Look below for the line that contains "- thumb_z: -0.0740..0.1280" and the line that contains "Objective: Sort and", then restate both of them and every line in between, exactly. No picture goes in the copy.
************
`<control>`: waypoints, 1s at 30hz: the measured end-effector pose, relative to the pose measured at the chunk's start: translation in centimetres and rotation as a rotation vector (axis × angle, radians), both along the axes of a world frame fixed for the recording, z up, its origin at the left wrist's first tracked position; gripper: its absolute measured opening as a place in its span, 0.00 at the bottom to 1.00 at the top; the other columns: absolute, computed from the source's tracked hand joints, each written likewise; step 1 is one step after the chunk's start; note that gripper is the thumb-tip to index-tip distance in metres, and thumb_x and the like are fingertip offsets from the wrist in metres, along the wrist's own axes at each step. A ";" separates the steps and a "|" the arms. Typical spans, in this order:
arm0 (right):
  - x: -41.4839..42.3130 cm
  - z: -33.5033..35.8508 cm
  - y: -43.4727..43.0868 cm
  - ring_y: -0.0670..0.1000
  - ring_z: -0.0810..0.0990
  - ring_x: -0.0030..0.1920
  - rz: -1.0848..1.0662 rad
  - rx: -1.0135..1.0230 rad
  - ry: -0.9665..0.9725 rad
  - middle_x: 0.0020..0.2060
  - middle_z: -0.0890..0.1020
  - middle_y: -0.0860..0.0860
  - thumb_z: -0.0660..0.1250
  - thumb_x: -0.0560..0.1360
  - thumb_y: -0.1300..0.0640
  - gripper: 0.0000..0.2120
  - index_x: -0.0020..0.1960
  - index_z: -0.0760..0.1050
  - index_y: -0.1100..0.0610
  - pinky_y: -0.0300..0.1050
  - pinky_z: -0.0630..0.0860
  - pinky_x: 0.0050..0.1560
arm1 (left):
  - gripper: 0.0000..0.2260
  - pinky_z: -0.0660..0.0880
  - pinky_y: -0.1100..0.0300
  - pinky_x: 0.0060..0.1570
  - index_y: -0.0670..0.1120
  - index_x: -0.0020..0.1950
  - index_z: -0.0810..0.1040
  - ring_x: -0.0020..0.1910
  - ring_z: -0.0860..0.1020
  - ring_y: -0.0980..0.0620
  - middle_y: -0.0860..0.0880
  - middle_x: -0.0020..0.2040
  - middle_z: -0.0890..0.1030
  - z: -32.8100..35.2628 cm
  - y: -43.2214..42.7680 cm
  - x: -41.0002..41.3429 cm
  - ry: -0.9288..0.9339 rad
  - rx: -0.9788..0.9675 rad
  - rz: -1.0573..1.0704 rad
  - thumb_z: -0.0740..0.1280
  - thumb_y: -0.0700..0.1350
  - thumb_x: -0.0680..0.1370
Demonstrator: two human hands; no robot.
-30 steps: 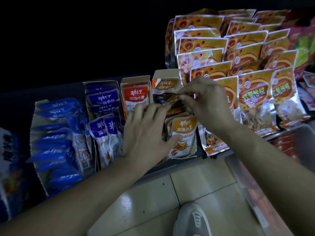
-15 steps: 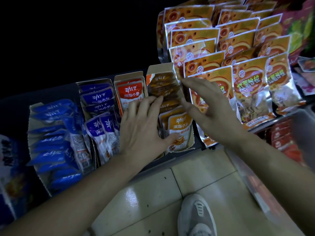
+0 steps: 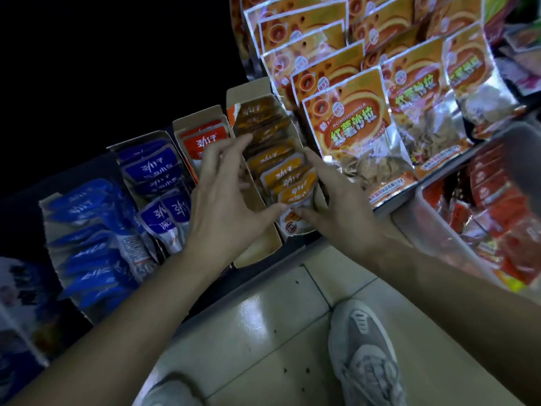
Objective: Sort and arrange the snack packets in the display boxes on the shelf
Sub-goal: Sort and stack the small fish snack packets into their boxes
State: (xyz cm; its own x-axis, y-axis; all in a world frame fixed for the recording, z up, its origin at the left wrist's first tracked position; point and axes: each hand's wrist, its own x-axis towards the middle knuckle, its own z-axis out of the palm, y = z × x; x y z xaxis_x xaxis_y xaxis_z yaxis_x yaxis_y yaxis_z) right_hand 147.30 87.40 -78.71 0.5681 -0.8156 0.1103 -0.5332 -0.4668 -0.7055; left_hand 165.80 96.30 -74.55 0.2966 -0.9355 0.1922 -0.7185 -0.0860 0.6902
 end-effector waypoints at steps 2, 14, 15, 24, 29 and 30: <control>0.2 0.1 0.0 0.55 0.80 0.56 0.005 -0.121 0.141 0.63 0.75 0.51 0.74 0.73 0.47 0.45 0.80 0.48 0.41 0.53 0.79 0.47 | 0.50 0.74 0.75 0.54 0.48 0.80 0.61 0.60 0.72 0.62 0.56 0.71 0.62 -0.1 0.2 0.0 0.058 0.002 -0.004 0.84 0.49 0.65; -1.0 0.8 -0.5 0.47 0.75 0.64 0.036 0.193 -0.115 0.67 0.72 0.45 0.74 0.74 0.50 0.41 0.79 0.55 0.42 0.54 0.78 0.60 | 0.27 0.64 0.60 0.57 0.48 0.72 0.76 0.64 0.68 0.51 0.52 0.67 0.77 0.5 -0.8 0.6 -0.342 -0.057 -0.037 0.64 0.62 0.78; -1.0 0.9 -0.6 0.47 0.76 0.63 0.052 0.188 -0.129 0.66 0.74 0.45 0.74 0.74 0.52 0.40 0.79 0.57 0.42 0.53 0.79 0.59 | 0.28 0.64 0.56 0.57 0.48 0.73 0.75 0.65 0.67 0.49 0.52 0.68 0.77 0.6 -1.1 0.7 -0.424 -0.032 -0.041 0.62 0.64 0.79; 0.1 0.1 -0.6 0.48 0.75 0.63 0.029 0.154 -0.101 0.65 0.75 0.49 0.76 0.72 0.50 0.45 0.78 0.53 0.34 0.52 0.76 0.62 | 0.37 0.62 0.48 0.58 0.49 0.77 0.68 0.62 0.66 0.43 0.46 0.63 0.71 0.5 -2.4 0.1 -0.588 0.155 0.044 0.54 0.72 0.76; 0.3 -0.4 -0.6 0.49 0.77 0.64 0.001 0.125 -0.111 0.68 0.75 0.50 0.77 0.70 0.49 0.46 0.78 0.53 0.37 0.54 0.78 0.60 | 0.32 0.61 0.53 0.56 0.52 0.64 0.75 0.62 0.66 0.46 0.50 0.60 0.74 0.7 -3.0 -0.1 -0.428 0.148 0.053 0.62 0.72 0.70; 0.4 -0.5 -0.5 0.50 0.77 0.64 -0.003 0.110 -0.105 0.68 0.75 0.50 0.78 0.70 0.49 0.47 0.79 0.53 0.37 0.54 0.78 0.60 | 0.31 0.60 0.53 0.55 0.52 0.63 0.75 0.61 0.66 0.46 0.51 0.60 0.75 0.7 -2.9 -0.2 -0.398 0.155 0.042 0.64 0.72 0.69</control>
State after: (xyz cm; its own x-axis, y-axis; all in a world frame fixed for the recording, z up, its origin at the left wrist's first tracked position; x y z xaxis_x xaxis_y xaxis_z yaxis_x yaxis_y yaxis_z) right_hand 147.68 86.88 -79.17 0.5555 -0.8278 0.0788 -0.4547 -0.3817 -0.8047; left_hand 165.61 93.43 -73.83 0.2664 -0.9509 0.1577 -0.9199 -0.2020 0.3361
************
**Exercise response:**
  - thumb_z: -0.0740..0.1280
  - thumb_y: -0.0700..0.1350
  - thumb_x: -0.0680..0.1370
Demonstrator: two human hands; no robot.
-30 steps: 
-15 steps: 
+0 steps: 
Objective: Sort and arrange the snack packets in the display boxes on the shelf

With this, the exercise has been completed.